▶ _Instructions to follow_:
All records below must be retyped exactly.

Source data
◇ ◇ ◇ ◇ ◇ ◇ ◇
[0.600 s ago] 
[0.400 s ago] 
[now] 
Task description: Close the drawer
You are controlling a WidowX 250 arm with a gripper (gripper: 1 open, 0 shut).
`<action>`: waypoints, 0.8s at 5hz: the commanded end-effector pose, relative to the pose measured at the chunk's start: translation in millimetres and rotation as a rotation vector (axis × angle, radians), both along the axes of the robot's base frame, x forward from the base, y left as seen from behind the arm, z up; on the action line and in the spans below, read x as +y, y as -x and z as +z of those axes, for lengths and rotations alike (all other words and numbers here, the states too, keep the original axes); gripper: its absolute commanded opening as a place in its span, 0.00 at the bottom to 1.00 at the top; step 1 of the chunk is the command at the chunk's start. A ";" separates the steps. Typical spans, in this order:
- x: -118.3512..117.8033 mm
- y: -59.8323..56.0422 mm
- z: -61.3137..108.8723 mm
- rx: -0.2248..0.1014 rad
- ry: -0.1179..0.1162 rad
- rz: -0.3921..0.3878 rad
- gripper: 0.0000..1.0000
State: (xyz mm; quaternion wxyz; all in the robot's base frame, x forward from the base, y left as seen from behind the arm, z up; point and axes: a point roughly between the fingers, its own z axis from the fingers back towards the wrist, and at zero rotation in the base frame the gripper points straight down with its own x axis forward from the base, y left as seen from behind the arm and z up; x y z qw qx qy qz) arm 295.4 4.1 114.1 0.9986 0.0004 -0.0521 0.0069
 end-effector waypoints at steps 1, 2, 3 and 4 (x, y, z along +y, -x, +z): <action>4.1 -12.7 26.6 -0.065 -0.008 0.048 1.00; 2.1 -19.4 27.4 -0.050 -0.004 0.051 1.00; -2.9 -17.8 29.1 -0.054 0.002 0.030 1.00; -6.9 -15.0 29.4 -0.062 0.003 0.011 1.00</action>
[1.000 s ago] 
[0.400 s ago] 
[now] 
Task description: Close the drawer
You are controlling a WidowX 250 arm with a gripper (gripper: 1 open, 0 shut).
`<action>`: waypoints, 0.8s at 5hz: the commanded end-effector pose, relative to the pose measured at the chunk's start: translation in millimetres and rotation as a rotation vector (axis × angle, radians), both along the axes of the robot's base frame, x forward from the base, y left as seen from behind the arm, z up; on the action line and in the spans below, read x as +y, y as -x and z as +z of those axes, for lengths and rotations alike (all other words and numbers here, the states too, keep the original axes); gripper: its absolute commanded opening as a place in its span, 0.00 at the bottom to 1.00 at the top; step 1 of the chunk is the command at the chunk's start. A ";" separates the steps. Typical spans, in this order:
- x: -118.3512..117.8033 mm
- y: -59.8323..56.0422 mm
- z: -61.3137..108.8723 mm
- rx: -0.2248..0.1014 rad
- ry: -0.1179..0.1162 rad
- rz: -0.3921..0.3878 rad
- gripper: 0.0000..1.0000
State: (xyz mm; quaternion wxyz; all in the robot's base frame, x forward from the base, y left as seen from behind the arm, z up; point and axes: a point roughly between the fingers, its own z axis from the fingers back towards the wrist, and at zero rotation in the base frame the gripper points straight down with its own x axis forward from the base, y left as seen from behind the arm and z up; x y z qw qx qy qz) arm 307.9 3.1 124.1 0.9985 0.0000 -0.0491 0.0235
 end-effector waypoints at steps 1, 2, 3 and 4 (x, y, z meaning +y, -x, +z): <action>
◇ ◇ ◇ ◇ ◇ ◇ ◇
▶ _Finished exercise_:
[0.600 s ago] 
[0.400 s ago] 
[now] 
Task description: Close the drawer
You are controlling a WidowX 250 arm with a gripper (gripper: 1 open, 0 shut).
`<action>`: waypoints, 0.8s at 5hz: the commanded end-effector pose, relative to the pose measured at the chunk's start: translation in millimetres and rotation as a rotation vector (axis × angle, radians), both along the axes of the robot's base frame, x forward from the base, y left as seen from behind the arm, z up; on the action line and in the spans below, read x as +y, y as -x and z as +z of those axes, for lengths and rotations alike (all other words and numbers here, the states too, keep the original axes); gripper: its absolute commanded opening as a place in its span, 0.00 at the bottom to 1.00 at the top; step 1 of the chunk is the command at the chunk's start. A ";" separates the steps. Typical spans, in this order:
- x: -118.3512..117.8033 mm
- y: -59.8323..56.0422 mm
- z: -61.3137..108.8723 mm
- rx: -0.2248..0.1014 rad
- ry: -0.1179..0.1162 rad
- rz: -0.3921..0.3878 rad
- gripper: 0.0000..1.0000
State: (xyz mm; quaternion wxyz; all in the robot's base frame, x forward from the base, y left as seen from behind the arm, z up; point and axes: a point roughly between the fingers, its own z axis from the fingers back towards the wrist, and at zero rotation in the base frame the gripper points straight down with its own x axis forward from the base, y left as seen from behind the arm and z up; x y z qw qx qy qz) arm 295.4 4.1 114.1 0.9986 0.0004 -0.0521 0.0069
 end-effector waypoints at steps 1, 2, 3 and 4 (x, y, z along +y, -x, +z): <action>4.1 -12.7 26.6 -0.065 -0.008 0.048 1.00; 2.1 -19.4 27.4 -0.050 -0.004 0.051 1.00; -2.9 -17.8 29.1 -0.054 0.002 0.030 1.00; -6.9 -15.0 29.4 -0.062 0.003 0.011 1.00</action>
[1.000 s ago] 
[0.400 s ago] 
[now] 
Task description: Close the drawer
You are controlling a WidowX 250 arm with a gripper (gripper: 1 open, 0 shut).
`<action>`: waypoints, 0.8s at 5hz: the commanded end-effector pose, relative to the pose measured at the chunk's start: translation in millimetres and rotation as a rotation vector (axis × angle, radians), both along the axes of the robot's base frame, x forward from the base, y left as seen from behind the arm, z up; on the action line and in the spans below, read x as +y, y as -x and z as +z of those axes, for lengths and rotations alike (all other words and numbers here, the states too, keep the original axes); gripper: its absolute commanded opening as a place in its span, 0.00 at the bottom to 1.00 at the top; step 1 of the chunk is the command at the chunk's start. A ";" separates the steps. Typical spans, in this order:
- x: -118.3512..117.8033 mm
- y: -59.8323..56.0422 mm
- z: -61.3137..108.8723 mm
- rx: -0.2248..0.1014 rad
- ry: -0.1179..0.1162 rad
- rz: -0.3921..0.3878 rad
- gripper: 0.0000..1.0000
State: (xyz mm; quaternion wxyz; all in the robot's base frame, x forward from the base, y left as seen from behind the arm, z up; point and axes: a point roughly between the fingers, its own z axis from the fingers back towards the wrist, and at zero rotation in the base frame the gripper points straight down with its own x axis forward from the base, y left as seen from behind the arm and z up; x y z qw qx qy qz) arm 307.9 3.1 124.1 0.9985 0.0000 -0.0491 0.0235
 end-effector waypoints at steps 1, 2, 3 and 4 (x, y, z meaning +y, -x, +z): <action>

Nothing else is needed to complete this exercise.